### Exercise directions
In full and word for word, print the data below.

### Data to use

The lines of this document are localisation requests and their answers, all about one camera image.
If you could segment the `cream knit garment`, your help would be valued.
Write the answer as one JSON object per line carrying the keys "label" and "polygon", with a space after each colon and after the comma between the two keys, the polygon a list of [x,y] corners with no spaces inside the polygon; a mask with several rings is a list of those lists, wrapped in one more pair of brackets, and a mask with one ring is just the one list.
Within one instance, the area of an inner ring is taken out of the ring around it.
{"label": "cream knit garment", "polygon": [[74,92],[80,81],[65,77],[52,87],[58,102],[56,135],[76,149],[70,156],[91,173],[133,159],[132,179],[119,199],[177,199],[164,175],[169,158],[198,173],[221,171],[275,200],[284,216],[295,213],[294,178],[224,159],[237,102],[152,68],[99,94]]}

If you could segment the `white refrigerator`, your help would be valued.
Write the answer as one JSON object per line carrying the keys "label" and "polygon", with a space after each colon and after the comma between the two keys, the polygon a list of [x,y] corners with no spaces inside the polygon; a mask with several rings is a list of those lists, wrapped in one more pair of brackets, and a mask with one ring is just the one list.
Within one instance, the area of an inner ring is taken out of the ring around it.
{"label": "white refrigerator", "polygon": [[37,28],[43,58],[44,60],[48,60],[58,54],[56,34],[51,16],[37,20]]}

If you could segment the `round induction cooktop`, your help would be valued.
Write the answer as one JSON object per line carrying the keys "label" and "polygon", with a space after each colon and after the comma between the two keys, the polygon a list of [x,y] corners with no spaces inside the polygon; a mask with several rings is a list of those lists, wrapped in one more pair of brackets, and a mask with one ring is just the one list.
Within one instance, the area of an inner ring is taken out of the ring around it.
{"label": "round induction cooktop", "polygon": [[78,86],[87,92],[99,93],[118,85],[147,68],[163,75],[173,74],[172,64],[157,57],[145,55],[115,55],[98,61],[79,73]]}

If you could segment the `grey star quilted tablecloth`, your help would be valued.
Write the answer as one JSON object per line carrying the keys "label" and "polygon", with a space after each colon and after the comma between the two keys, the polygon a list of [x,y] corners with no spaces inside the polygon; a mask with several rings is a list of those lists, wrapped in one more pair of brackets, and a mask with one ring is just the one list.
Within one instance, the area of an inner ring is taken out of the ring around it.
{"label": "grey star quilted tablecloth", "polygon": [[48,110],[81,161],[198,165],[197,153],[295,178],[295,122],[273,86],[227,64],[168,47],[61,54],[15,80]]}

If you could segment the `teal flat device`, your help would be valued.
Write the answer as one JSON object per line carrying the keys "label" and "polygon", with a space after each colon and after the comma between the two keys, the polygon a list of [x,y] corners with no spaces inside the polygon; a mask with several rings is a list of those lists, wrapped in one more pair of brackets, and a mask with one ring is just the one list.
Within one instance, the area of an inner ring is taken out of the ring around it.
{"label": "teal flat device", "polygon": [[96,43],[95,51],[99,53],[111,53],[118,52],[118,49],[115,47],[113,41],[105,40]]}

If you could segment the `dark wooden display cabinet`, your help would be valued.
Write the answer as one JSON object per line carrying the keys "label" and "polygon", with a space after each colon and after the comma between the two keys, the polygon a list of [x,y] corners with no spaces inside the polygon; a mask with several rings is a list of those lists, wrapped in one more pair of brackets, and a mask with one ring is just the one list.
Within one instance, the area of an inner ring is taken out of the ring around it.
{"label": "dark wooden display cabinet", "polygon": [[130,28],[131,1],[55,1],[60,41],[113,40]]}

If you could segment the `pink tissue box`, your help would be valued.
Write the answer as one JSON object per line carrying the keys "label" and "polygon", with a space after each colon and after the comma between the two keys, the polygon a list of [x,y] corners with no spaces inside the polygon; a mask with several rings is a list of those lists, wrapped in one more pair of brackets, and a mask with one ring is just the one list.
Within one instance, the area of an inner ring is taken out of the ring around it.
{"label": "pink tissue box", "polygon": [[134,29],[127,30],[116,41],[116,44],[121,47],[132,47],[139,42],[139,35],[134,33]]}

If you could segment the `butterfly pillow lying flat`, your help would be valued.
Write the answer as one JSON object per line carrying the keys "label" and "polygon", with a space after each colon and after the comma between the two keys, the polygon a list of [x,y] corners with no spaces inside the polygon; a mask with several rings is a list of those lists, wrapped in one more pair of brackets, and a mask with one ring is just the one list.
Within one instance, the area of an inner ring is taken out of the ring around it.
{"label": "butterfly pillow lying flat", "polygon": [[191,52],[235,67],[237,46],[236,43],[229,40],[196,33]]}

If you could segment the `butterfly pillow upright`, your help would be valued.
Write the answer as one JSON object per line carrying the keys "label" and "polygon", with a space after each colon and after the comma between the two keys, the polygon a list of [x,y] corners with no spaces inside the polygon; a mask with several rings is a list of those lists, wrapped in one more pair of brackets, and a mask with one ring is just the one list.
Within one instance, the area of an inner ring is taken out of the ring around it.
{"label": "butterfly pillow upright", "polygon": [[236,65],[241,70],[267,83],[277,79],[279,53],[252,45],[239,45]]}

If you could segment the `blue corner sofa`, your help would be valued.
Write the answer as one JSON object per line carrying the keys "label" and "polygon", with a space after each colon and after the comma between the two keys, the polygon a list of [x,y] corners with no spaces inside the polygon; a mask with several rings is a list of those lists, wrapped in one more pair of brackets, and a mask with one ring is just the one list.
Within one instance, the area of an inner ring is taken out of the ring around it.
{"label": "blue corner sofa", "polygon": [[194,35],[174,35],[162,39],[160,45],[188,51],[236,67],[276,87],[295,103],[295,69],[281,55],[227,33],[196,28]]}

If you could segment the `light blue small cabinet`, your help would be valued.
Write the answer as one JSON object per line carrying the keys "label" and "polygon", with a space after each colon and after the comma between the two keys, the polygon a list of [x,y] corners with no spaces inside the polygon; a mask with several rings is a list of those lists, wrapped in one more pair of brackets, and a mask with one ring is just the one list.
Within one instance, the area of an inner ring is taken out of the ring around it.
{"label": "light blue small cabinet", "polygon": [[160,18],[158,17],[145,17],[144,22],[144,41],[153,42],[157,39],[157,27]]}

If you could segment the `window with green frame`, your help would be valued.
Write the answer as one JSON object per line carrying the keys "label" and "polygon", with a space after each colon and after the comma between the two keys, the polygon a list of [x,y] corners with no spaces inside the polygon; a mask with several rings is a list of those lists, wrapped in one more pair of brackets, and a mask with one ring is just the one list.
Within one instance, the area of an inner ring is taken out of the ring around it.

### Output
The lines of this document are localisation requests and their answers, all about one camera image.
If you could segment the `cream knit garment`, your help would be valued.
Write the answer as one JSON object per line carrying the keys "label" and "polygon", with a space after each colon and after the comma between the two keys, the polygon a list of [x,y] corners with no spaces inside the polygon; a mask with several rings is a list of those lists, wrapped in one more pair of brackets, and a mask with one ring is just the one list.
Within one instance, the area of an inner ring is taken out of the ring around it.
{"label": "cream knit garment", "polygon": [[74,92],[80,81],[65,77],[52,87],[58,102],[56,135],[76,149],[70,156],[91,173],[133,159],[132,179],[119,199],[177,199],[164,175],[169,158],[198,173],[221,171],[275,200],[284,216],[295,213],[294,178],[224,159],[237,102],[152,68],[99,94]]}

If you could segment the `white refrigerator`, your help would be valued.
Write the answer as one JSON object per line carrying the keys "label" and "polygon", with a space after each colon and after the comma between the two keys, the polygon a list of [x,y] corners with no spaces inside the polygon; a mask with several rings is a list of those lists, wrapped in one more pair of brackets, and a mask with one ring is just the one list.
Within one instance, the area of an inner ring is taken out of the ring around it.
{"label": "white refrigerator", "polygon": [[37,28],[43,58],[44,60],[48,60],[58,54],[56,34],[51,16],[37,20]]}

If you could segment the `round induction cooktop`, your help would be valued.
Write the answer as one JSON object per line carrying the keys "label" and "polygon", with a space after each colon and after the comma between the two keys, the polygon a list of [x,y] corners with no spaces inside the polygon; a mask with several rings is a list of those lists, wrapped in one more pair of brackets, and a mask with one ring is just the one list.
Within one instance, the area of an inner ring is taken out of the ring around it.
{"label": "round induction cooktop", "polygon": [[78,86],[87,92],[99,93],[118,85],[147,68],[163,75],[173,74],[172,64],[157,57],[145,55],[115,55],[98,61],[79,73]]}

If you could segment the `grey star quilted tablecloth`, your help would be valued.
Write the answer as one JSON object per line carrying the keys "label" and "polygon", with a space after each colon and after the comma between the two keys, the polygon a list of [x,y] corners with no spaces inside the polygon; a mask with several rings is a list of those lists, wrapped in one more pair of brackets, and a mask with one ring is just the one list.
Within one instance, the area of an inner ring is taken out of the ring around it.
{"label": "grey star quilted tablecloth", "polygon": [[48,110],[81,161],[198,165],[197,153],[295,178],[295,122],[273,86],[227,64],[168,47],[61,54],[15,80]]}

If you could segment the `teal flat device`, your help would be valued.
Write the answer as one JSON object per line carrying the keys "label" and "polygon", with a space after each colon and after the comma between the two keys, the polygon a list of [x,y] corners with no spaces inside the polygon; a mask with several rings is a list of those lists, wrapped in one more pair of brackets, and a mask with one ring is just the one list.
Within one instance, the area of an inner ring is taken out of the ring around it.
{"label": "teal flat device", "polygon": [[96,43],[95,51],[99,53],[111,53],[118,52],[118,49],[115,47],[113,41],[105,40]]}

If you could segment the `dark wooden display cabinet`, your help would be valued.
Write the answer as one JSON object per line carrying the keys "label" and "polygon", with a space after each colon and after the comma between the two keys, the polygon a list of [x,y] corners with no spaces inside the polygon; a mask with several rings is a list of those lists, wrapped in one more pair of brackets, and a mask with one ring is just the one list.
Within one instance, the area of an inner ring is taken out of the ring around it.
{"label": "dark wooden display cabinet", "polygon": [[130,28],[131,1],[55,1],[60,41],[113,40]]}

If you could segment the `pink tissue box`, your help would be valued.
Write the answer as one JSON object per line carrying the keys "label" and "polygon", with a space after each colon and after the comma between the two keys, the polygon a list of [x,y] corners with no spaces inside the polygon; a mask with several rings is a list of those lists, wrapped in one more pair of brackets, and a mask with one ring is just the one list.
Within one instance, the area of an inner ring is taken out of the ring around it.
{"label": "pink tissue box", "polygon": [[134,29],[127,30],[116,41],[116,44],[121,47],[132,47],[139,42],[139,35],[134,33]]}

If you could segment the `butterfly pillow lying flat`, your help would be valued.
Write the answer as one JSON object per line carrying the keys "label" and "polygon", with a space after each colon and after the comma between the two keys, the polygon a list of [x,y] corners with no spaces inside the polygon; a mask with several rings is a list of those lists, wrapped in one more pair of brackets, and a mask with one ring is just the one list.
Within one instance, the area of an inner ring is taken out of the ring around it.
{"label": "butterfly pillow lying flat", "polygon": [[191,52],[235,67],[237,46],[236,43],[229,40],[196,33]]}

If you could segment the `butterfly pillow upright`, your help would be valued.
Write the answer as one JSON object per line carrying the keys "label" and "polygon", with a space after each colon and after the comma between the two keys, the polygon a list of [x,y] corners with no spaces inside the polygon; a mask with several rings is a list of those lists, wrapped in one more pair of brackets, and a mask with one ring is just the one list.
Within one instance, the area of an inner ring is taken out of the ring around it.
{"label": "butterfly pillow upright", "polygon": [[236,65],[241,70],[267,83],[277,79],[279,53],[252,45],[239,45]]}

If you could segment the `blue corner sofa`, your help would be valued.
Write the answer as one JSON object per line carrying the keys "label" and "polygon", with a space after each colon and after the comma between the two keys, the polygon a list of [x,y] corners with no spaces inside the polygon; a mask with several rings is a list of those lists, wrapped in one more pair of brackets, and a mask with one ring is just the one list.
Within one instance, the area of an inner ring is taken out of the ring around it.
{"label": "blue corner sofa", "polygon": [[194,35],[174,35],[162,39],[160,45],[188,51],[236,67],[276,87],[295,103],[295,69],[281,55],[227,33],[196,28]]}

If you could segment the `light blue small cabinet`, your help would be valued.
Write the answer as one JSON object per line carrying the keys "label" and "polygon", with a space after each colon and after the comma between the two keys, the polygon a list of [x,y] corners with no spaces inside the polygon; a mask with several rings is a list of those lists, wrapped in one more pair of brackets, and a mask with one ring is just the one list.
Within one instance, the area of an inner ring is taken out of the ring around it.
{"label": "light blue small cabinet", "polygon": [[160,18],[158,17],[145,17],[144,22],[144,41],[153,42],[157,39],[157,27]]}

If you could segment the `window with green frame`, your help would be valued.
Write the answer as one JSON object per line carrying the keys "label" and "polygon", with a space after each colon and after the comma between the two keys, the polygon a list of [x,y] corners with no spaces inside the polygon; a mask with several rings is a list of those lists, wrapped in one more pair of brackets, and a mask with one ring is just the one list.
Within one instance, the area of an inner ring is taken out of the ring around it.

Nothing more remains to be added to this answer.